**EXERCISE REQUIREMENTS:** All of the data is to be written out again exactly, without the pictures.

**STORED DATA:**
= = = =

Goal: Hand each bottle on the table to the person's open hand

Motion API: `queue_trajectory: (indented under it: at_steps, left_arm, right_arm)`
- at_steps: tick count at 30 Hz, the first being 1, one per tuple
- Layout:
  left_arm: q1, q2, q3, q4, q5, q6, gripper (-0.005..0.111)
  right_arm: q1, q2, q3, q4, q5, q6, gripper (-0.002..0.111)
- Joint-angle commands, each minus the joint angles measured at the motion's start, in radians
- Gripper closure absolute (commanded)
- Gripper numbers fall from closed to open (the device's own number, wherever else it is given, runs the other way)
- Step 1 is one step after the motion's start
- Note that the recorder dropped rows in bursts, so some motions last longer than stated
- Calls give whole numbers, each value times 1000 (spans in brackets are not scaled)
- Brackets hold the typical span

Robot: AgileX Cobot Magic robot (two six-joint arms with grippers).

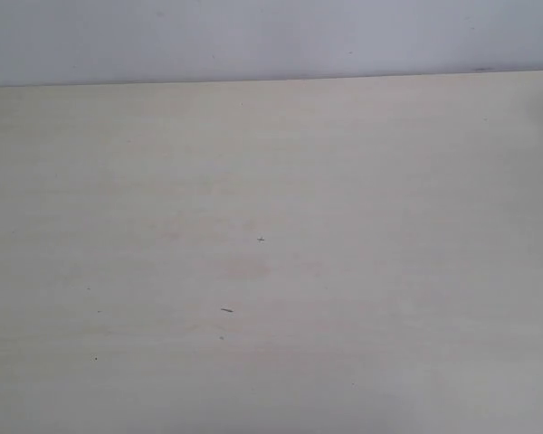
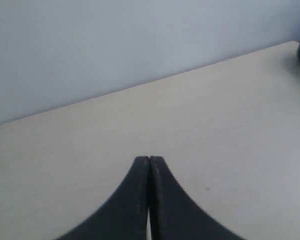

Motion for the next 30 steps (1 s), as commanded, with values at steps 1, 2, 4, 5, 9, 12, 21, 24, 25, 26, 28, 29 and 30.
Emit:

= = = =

**REPLY:**
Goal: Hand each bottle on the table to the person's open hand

Motion API: `queue_trajectory: (indented under it: at_steps, left_arm, right_arm)`
- at_steps: tick count at 30 Hz, the first being 1, one per tuple
- Layout:
  left_arm: q1, q2, q3, q4, q5, q6, gripper (-0.005..0.111)
  right_arm: q1, q2, q3, q4, q5, q6, gripper (-0.002..0.111)
- Joint-angle commands, each minus the joint angles measured at the motion's start, in radians
- Gripper closure absolute (commanded)
- Gripper numbers fall from closed to open (the device's own number, wherever else it is given, runs the other way)
- Step 1 is one step after the motion's start
- Note that the recorder dropped rows in bursts, so some motions last longer than stated
- Calls give whole numbers, each value times 1000 (spans in brackets are not scaled)
- Brackets hold the typical span

Robot: AgileX Cobot Magic robot (two six-joint arms with grippers).


Motion for the next 30 steps (1 s), as commanded, with values at steps 1, 2, 4, 5, 9, 12, 21, 24, 25, 26, 28, 29 and 30.
Emit:

What has been written here completes the answer.